■ **Task goal**
Your task is to transcribe the entries below exactly, beginning with the line containing "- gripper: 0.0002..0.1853" and ending with the final line, and to add nothing else.

════════

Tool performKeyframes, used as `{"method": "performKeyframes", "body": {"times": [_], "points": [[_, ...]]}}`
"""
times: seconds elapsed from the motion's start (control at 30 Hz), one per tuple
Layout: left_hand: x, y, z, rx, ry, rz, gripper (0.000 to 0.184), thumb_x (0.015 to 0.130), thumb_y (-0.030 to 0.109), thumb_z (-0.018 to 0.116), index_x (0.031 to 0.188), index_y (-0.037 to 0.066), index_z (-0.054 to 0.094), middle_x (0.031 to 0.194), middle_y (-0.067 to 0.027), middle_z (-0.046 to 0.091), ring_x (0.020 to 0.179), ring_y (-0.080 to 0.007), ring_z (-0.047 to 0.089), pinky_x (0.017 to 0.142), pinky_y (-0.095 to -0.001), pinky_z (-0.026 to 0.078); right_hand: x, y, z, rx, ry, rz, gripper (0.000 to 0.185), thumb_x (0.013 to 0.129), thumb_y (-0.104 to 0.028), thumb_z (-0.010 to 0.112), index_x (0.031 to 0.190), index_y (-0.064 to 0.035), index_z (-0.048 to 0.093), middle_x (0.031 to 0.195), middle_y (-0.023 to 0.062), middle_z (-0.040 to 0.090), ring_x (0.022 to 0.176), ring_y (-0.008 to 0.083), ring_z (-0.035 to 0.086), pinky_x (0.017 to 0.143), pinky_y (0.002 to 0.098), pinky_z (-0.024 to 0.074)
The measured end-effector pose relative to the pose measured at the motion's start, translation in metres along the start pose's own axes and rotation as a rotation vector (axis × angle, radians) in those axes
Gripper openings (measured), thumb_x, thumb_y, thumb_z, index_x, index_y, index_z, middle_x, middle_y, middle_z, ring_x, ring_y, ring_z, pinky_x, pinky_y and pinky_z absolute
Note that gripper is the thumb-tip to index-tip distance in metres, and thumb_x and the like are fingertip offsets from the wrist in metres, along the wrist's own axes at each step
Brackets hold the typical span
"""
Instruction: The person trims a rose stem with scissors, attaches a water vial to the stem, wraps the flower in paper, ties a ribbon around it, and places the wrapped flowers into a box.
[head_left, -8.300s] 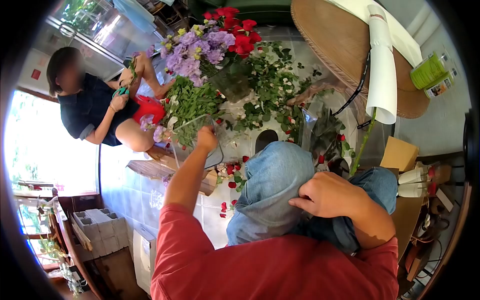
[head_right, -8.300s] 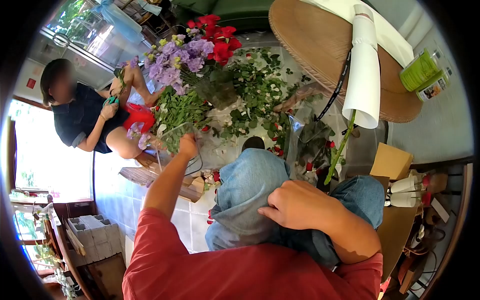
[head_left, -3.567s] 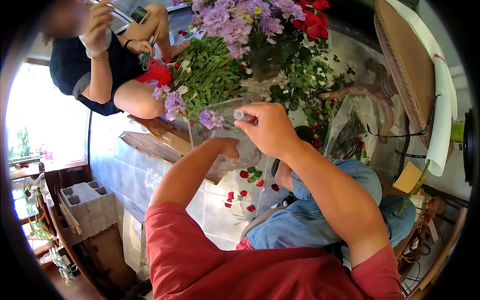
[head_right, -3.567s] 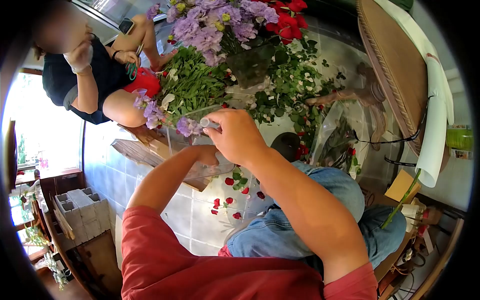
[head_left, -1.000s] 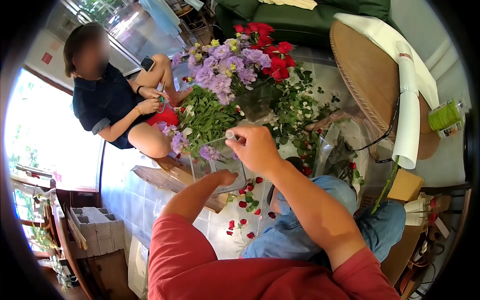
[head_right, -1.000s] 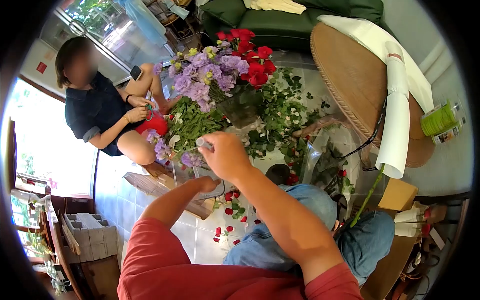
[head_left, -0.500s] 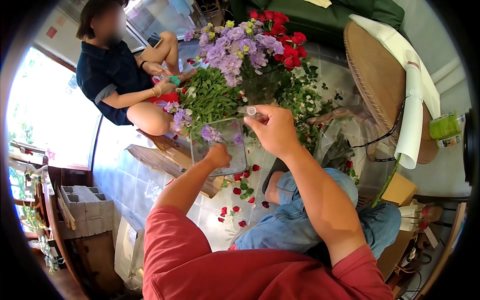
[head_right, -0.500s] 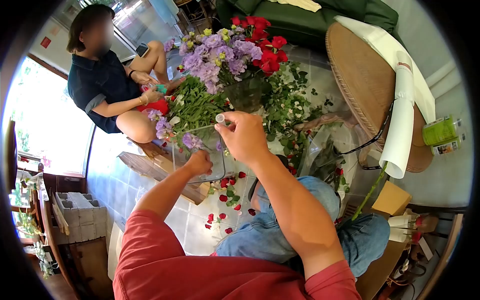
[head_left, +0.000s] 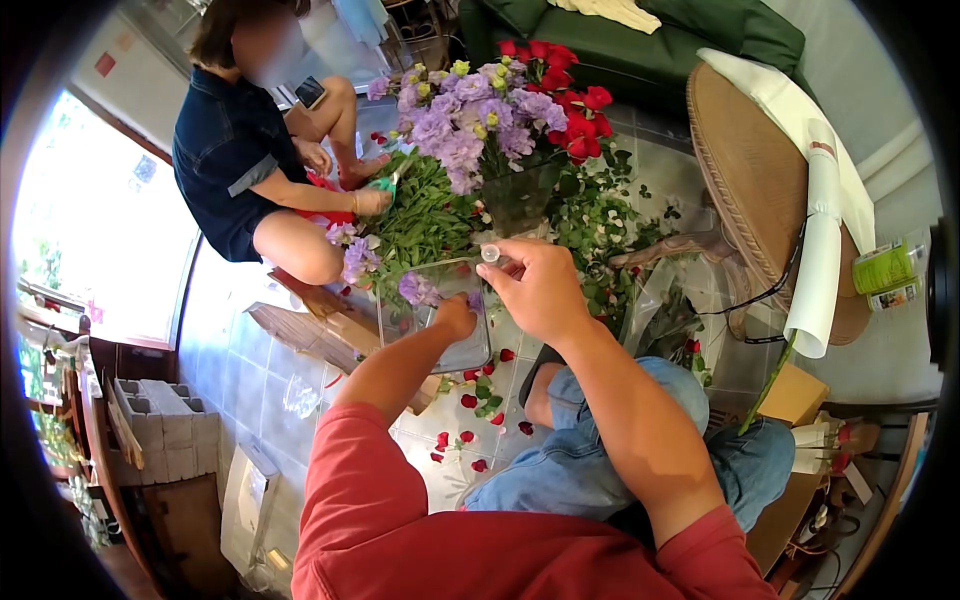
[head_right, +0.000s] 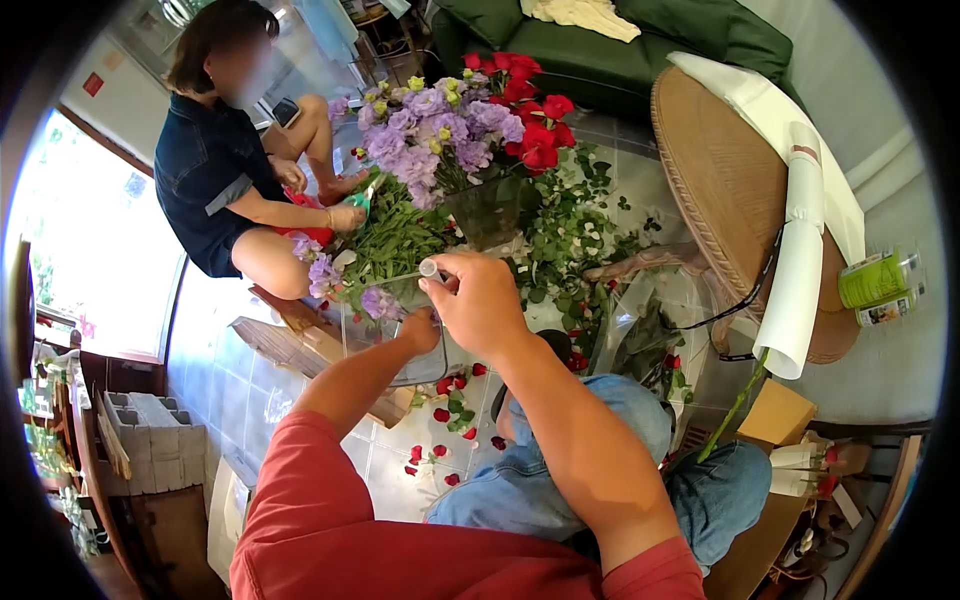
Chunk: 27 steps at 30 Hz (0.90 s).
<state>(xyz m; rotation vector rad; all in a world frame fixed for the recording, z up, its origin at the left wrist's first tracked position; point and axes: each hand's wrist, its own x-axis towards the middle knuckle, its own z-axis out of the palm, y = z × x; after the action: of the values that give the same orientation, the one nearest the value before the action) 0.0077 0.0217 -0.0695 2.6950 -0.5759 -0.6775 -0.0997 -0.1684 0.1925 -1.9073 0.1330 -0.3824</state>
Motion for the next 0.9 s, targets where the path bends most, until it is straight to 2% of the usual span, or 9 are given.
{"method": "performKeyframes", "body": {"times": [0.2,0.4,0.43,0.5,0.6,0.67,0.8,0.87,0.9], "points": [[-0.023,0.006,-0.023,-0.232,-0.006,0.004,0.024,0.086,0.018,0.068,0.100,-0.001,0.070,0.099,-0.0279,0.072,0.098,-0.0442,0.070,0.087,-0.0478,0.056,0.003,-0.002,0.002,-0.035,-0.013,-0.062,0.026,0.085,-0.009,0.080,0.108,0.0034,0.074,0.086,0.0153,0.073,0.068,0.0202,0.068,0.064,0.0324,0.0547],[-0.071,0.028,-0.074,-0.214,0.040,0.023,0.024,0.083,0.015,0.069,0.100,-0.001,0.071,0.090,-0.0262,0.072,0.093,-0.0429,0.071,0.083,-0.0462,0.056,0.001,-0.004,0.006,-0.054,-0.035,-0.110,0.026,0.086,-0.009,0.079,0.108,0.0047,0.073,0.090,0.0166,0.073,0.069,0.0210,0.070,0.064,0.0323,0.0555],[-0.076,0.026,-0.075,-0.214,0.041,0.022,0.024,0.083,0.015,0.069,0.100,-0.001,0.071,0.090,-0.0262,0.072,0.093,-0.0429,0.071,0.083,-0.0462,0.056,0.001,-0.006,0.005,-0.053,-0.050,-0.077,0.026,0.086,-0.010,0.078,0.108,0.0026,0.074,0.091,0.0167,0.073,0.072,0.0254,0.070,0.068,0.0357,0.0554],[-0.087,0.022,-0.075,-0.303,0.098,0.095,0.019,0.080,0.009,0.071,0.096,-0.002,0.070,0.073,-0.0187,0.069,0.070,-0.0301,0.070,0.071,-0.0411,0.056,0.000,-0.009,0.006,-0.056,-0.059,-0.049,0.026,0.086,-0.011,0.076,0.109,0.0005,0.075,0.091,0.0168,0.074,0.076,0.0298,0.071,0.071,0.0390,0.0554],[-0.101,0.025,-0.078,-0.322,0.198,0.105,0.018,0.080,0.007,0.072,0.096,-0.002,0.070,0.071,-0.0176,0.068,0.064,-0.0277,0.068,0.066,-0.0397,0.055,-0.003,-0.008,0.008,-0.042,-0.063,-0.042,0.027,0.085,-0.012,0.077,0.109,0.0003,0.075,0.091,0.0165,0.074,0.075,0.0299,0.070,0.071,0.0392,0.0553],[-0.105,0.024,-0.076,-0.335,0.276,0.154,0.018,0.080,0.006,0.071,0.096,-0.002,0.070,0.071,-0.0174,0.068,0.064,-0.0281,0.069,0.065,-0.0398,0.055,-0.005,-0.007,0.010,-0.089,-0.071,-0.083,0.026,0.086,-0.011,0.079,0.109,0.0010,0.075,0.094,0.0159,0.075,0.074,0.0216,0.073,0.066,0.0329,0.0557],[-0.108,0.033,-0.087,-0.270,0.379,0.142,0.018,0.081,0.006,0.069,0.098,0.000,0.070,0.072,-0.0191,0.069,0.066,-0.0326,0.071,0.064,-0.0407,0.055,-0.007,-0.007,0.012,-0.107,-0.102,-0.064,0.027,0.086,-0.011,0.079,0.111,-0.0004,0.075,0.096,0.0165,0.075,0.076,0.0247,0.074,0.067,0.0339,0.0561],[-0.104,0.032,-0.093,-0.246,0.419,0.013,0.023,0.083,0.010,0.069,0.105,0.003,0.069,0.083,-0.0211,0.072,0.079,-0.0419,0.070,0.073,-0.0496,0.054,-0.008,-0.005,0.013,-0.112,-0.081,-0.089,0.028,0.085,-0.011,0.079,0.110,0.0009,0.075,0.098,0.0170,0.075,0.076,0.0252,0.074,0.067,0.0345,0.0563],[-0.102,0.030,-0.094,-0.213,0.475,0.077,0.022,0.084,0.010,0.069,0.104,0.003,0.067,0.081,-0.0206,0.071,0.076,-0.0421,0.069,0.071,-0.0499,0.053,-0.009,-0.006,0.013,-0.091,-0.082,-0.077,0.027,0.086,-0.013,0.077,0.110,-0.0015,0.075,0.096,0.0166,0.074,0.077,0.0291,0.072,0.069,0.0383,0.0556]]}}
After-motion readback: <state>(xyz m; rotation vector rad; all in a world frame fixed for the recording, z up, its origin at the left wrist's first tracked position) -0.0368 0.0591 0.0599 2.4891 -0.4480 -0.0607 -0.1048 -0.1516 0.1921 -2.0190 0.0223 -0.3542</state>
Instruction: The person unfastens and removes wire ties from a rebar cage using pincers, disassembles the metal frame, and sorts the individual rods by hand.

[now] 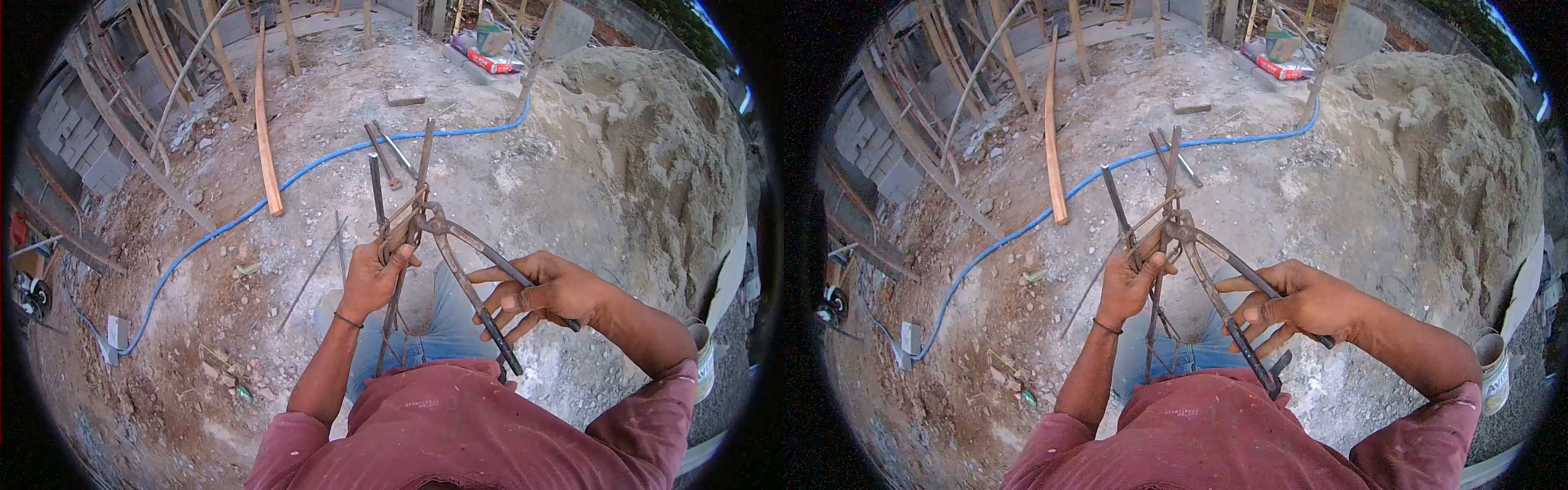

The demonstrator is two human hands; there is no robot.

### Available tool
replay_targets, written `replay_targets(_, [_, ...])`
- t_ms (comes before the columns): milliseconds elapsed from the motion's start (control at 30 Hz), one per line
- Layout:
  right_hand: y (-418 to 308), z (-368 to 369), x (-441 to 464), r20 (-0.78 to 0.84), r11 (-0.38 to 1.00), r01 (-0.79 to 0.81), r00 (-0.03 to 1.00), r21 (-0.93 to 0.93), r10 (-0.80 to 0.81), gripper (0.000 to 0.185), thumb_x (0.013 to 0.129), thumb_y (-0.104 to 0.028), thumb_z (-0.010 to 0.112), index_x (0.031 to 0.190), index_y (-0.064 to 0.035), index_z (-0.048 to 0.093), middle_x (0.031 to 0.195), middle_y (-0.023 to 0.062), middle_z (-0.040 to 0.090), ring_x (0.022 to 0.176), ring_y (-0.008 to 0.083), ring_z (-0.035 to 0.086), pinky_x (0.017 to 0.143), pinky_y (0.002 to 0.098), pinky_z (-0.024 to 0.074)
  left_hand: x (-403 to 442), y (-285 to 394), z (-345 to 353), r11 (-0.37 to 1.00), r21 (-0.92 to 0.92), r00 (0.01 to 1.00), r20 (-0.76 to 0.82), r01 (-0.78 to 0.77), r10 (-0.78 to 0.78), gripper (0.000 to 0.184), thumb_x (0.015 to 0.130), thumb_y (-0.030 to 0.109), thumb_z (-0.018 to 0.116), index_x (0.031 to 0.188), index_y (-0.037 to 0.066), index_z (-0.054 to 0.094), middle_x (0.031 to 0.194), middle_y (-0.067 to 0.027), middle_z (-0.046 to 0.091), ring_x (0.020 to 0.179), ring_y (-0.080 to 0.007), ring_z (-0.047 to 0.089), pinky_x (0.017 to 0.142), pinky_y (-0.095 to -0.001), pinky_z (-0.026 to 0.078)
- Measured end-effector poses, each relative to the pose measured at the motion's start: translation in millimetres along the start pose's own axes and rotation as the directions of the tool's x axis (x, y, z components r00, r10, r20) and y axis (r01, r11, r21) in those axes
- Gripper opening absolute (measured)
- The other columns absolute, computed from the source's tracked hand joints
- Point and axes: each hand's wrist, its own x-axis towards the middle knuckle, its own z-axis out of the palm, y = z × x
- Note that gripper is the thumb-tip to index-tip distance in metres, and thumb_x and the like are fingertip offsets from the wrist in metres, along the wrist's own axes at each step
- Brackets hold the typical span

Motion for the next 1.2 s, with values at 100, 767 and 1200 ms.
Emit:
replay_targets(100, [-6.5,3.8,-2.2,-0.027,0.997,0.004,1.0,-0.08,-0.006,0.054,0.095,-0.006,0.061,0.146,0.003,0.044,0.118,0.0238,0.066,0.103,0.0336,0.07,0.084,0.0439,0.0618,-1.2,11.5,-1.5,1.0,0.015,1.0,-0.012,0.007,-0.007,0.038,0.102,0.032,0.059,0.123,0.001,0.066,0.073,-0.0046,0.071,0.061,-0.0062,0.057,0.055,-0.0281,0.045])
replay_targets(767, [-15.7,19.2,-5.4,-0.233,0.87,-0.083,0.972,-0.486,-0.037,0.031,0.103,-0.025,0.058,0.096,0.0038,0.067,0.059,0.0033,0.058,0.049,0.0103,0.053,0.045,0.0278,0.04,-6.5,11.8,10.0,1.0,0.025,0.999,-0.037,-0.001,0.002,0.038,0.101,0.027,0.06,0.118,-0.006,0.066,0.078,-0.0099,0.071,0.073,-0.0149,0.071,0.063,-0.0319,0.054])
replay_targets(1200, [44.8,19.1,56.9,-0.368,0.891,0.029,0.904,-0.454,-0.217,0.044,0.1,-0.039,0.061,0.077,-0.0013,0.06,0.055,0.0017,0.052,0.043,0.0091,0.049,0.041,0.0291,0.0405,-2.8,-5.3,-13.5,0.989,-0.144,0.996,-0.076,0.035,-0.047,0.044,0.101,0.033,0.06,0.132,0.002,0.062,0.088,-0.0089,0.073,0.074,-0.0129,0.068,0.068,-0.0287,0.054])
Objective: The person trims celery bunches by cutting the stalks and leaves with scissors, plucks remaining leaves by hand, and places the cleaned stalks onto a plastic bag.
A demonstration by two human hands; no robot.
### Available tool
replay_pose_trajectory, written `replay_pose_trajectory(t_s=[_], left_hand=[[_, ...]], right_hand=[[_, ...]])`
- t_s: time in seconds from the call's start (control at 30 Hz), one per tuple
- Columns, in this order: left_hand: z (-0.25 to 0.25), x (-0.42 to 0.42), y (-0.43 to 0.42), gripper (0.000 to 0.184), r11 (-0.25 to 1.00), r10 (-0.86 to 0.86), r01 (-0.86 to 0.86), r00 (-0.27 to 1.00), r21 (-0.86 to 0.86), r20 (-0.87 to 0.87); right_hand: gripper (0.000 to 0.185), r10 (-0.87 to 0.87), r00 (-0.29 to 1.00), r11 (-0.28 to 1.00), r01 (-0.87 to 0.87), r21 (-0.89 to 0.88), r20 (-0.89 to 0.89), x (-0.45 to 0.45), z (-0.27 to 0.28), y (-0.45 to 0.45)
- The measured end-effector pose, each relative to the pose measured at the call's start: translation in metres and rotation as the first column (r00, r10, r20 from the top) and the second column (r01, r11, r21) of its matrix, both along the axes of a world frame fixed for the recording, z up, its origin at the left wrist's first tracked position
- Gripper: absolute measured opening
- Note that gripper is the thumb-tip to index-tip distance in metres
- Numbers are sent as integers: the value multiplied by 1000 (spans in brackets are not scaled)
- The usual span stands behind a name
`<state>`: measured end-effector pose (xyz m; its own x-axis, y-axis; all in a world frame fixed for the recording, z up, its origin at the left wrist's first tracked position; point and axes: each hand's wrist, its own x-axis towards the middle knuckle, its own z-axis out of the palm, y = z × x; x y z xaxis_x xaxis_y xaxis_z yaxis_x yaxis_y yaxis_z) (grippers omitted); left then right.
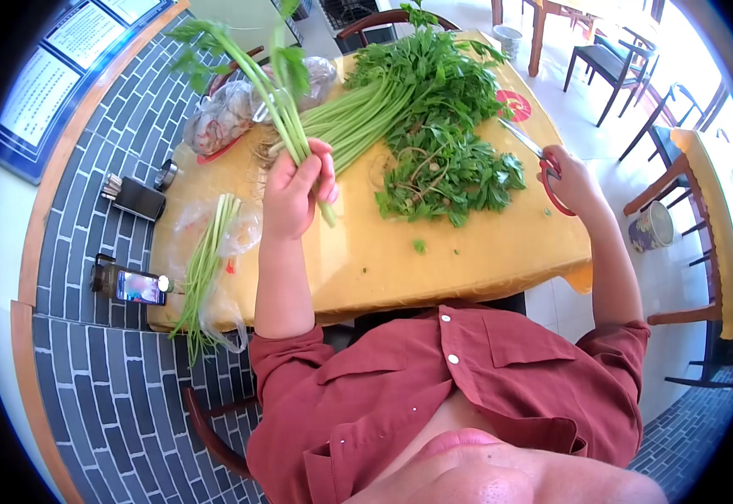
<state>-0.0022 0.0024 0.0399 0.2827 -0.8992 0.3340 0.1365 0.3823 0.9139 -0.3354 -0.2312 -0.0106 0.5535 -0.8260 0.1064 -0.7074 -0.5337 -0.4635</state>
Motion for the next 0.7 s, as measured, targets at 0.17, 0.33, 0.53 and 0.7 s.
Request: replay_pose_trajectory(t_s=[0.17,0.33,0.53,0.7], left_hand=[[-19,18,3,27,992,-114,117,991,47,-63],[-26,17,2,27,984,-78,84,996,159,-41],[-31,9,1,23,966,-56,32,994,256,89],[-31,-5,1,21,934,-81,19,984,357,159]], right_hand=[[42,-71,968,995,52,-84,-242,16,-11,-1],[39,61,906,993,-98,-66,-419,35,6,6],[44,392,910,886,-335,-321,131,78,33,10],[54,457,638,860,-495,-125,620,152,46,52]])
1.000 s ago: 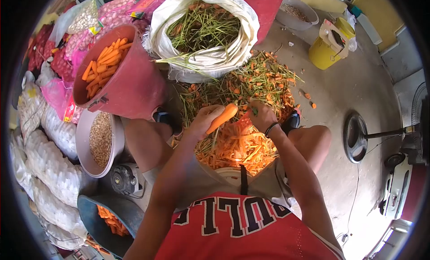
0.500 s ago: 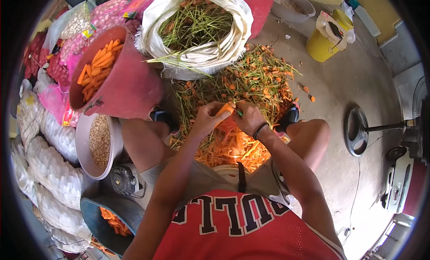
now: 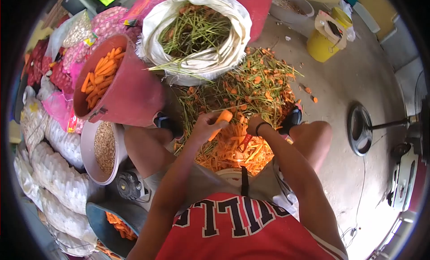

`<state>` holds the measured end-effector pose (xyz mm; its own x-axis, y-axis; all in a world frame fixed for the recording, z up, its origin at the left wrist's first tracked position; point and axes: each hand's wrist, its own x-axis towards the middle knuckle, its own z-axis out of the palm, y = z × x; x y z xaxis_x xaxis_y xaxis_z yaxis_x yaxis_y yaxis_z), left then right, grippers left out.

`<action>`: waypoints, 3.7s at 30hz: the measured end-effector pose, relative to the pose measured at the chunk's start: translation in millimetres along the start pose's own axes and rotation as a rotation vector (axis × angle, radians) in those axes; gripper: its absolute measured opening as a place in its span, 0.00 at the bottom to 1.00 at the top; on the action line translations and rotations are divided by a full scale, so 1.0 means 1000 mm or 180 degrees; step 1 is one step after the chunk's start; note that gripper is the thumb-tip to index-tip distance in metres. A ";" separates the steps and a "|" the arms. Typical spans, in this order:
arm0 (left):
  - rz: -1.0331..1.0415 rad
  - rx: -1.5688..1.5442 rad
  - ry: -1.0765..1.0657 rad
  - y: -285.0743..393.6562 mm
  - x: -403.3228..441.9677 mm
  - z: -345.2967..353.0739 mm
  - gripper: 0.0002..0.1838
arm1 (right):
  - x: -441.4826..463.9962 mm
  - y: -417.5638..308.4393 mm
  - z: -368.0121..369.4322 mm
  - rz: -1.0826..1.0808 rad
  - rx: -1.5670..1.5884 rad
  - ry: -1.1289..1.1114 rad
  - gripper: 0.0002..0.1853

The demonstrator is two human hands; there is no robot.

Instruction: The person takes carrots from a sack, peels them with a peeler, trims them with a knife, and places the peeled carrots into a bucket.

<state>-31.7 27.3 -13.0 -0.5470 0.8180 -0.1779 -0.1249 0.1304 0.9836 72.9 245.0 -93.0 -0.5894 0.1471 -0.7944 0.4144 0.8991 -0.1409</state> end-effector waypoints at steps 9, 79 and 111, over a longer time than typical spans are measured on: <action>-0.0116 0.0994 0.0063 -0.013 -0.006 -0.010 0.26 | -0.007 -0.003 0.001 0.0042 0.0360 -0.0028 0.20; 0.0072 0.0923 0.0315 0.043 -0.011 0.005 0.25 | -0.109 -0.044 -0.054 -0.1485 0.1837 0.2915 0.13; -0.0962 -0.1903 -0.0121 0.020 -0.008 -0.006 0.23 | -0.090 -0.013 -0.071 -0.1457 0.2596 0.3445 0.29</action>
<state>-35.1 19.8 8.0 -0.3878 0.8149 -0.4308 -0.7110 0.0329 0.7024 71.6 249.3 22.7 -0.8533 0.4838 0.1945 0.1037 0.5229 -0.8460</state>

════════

■ **The answer**
  - gripper: 0.0002..0.1853

The demonstrator is two human hands; there is no robot.

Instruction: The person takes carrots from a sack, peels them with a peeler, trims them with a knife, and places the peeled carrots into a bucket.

<state>-31.7 27.3 -13.0 -0.5470 0.8180 -0.1779 -0.1249 0.1304 0.9836 72.9 245.0 -93.0 -0.5894 0.1471 -0.7944 0.4144 0.8991 -0.1409</state> end-effector waypoints at steps 9, 79 and 111, over a longer time than typical spans are measured on: <action>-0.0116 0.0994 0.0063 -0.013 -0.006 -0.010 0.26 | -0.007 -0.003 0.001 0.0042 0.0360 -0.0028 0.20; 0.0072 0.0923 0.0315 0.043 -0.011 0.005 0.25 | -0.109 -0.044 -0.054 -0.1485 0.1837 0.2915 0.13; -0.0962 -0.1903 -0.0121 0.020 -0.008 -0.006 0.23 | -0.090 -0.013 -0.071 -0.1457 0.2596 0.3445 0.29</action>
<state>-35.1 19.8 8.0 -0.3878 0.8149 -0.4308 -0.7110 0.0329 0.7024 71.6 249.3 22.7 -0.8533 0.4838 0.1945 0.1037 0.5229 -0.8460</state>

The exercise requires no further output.